**EXERCISE OBJECTIVE**
Give back the full data, retyped precisely.

+===+

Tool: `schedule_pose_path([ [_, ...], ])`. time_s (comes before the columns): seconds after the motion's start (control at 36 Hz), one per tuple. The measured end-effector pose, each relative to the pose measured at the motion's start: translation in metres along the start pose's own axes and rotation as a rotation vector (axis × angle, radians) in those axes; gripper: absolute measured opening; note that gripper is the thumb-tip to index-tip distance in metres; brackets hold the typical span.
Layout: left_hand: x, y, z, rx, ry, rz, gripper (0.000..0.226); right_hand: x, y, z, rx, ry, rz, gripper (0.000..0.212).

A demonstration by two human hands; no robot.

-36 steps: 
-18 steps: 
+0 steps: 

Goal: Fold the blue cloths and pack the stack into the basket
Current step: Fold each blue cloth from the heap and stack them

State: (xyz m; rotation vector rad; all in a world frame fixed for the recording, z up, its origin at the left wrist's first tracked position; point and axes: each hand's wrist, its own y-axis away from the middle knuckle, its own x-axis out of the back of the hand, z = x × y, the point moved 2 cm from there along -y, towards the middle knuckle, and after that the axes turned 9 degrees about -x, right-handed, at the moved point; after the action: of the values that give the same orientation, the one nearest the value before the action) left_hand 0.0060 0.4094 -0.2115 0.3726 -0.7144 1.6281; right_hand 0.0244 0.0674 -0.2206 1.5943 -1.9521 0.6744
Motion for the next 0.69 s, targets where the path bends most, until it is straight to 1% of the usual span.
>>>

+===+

**TASK ANSWER**
Tool: `schedule_pose_path([ [_, ...], ])`. time_s (comes before the columns): seconds after the motion's start (control at 36 Hz), one per tuple. The measured end-effector pose, each relative to the pose measured at the motion's start: translation in metres along the start pose's own axes and rotation as a rotation vector (axis × angle, radians) in those axes; gripper: absolute measured opening; note that gripper is the thumb-tip to index-tip distance in metres; brackets hold the typical span.
Layout: left_hand: x, y, z, rx, ry, rz, gripper (0.000..0.226); right_hand: x, y, z, rx, ry, rz, gripper (0.000..0.212).

A demonstration by two human hands; no robot.

-36 steps: 
-18 steps: 
+0 steps: 

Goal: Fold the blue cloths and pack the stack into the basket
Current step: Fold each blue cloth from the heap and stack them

State: (xyz m; rotation vector rad; all in a world frame fixed for the recording, z up, its origin at the left wrist's first tracked position; point and axes: each hand's wrist, its own y-axis away from the middle knuckle, its own x-axis out of the back of the hand, z = x × y, the point moved 2 cm from there along -y, towards the middle knuckle, and after that the axes turned 9 degrees about -x, right-handed, at the moved point; after the action: of the values that give the same orientation, the one nearest the value before the action) left_hand 0.0060 0.4094 -0.2115 0.3726 -0.7144 1.6281; right_hand 0.0244 0.0674 -0.2206 1.5943 -1.9521 0.6744
Motion for the next 0.69 s, targets where the path bends most, until it is straight to 1% of the usual span.
>>>

The work on this exercise is finished.